A partir de quel âge un enfant peut-il pratiquer le yoga et la méditation ?

Le yoga est adapté à tous les âges et tous les enfants, sans aucun pré-requis.

En post-accouchement immédiat, la maman peut tout à fait pratiquer le yoga postnatal avec son nouveau né. La pratique de Yoga en post partum est axée sur la récupération physique et mentale de la mère, favorisant le serrage du bassin et de la ceinture pelvienne, le drainage, le repos, la prévention de la constipation, les postures quotidiennes notamment dans le cas de l’allaitement, et le bien-être général. Le yoga du visage est tout à fait adapté à cette période permettant ainsi de bénéficier d’un temps à soi, calme et régénérant grâce à la réalisation de techniques de massages, de respiration et d’acupression venant soutenir la digestion et le bien-être général. En pratiquant également la cohérence cardiaque, la mère et le bébé synchronisent leur respiration. Le système immunitaire est stimulé et l’hormone de l’attachement, l’ocytocine, sécrétée. Les liens se resserrent ! Plus tard, si les enfants connaissant des troubles du sommeil ou de l’anxiété scolaire il est intéressant de pratiquer la cohérence cardiaque plusieurs fois dans la journée, et cela peut -être le matin avant d’aller à l’école et le soir avant d’aller dormir.

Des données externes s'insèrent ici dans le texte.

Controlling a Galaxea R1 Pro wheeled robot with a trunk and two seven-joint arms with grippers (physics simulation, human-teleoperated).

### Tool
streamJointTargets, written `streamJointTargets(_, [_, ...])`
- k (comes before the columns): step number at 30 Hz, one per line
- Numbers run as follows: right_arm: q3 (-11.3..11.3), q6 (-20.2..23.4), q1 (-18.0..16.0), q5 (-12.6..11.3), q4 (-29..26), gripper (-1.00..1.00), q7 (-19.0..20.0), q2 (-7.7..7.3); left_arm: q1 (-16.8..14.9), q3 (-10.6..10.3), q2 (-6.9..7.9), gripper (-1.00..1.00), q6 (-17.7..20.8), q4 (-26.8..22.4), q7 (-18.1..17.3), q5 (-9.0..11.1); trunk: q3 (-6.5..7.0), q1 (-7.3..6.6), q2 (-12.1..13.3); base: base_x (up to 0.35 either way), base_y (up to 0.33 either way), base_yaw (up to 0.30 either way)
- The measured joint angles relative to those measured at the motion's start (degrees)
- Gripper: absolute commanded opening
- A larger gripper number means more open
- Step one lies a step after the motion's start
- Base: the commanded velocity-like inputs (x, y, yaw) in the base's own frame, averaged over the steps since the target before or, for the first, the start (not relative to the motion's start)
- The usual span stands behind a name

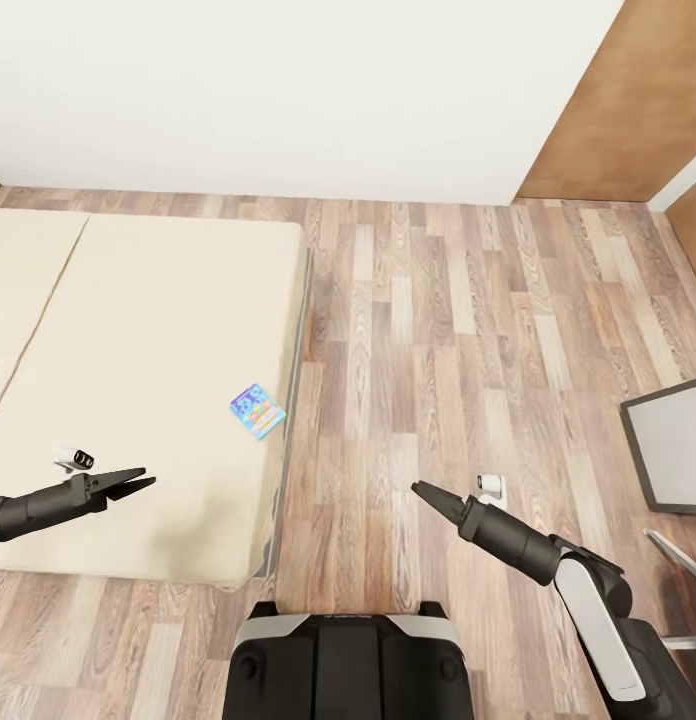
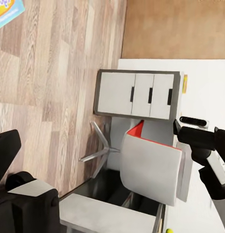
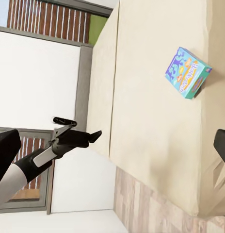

Dès 2 ans, l’enfant entre dans une période d’explorations où il va construire son devenir psychomoteur jusqu’à ses 12 ans. Il développera sa motricité globale, son schéma corporel, sa motricité fine. En les encourageant, en mettant en place des interactions et jeux entre parent et enfant, cela favorisera son développement psychomoteur. Jouer avec l’enfant en réalisant des mouvements locomoteurs, non locomoteurs et stables, des postures de yoga, telles que la pince ou le papillon, permettra d’exercer son équilibre, sa coordination et d’utiliser ses grands muscles, ses sensations, émotions, perceptions spatio-temporelles.

 » Au fur et à mesure que l’enfant acquiert des habiletés motrices, la perception qu’il a de son corps s’enrichit ; et c’est cette connaissance du corps et de ses possibilités qui le pousse à agir davantage sur l’environnement, en sollicitant sa propre activité sensorielle. » LAUZON Francine, L’éducation psychomotrice, source d’autonomie et de dynamisme, op, cit. p.10

A partir de 5 ans et jusqu’à 12 ans, l’enfant développe son schéma corporel. Chaque enfant évolue à son propre rythme et il peut dès cet âge maintenir son corps pendant un temps limité comme par exemple rester assis, se tenir debout sans bouger. Même en restant immobile, l’enfant fait appel à son tonus musculaire. En effet, le maintien d’une
position demande un contrôle permanent des muscles qui nous permettent de résister à l’attraction terrestre ou de faire des mouvements non voulus. Il pourra être alors proposé aux enfants des pratiques de pleine conscience, d’alterner des pratiques dynamiques et relaxantes, pour renouveler les énergies des enfants, soit pour réduire la fatigue ou calmer l’excitation de la journée ou de l’activité précédente.

L’ un des meilleurs moyens de laisser se manifester la détente est la méditation de pleine conscience : il n’y a pas d’échec ou de réussite, les pensées parasites ont leur place : ce qui est vécu est/sera tout simplement juste.

Point info : La méditation de pleine conscience n’est pas seulement réservée aux enfants/personnes agités, actifs, n’est en aucun cas d’arrêter de penser mais de devenir conscient de ses pensées, et n’est pas réservée aux enfants ayant des difficultés particulières.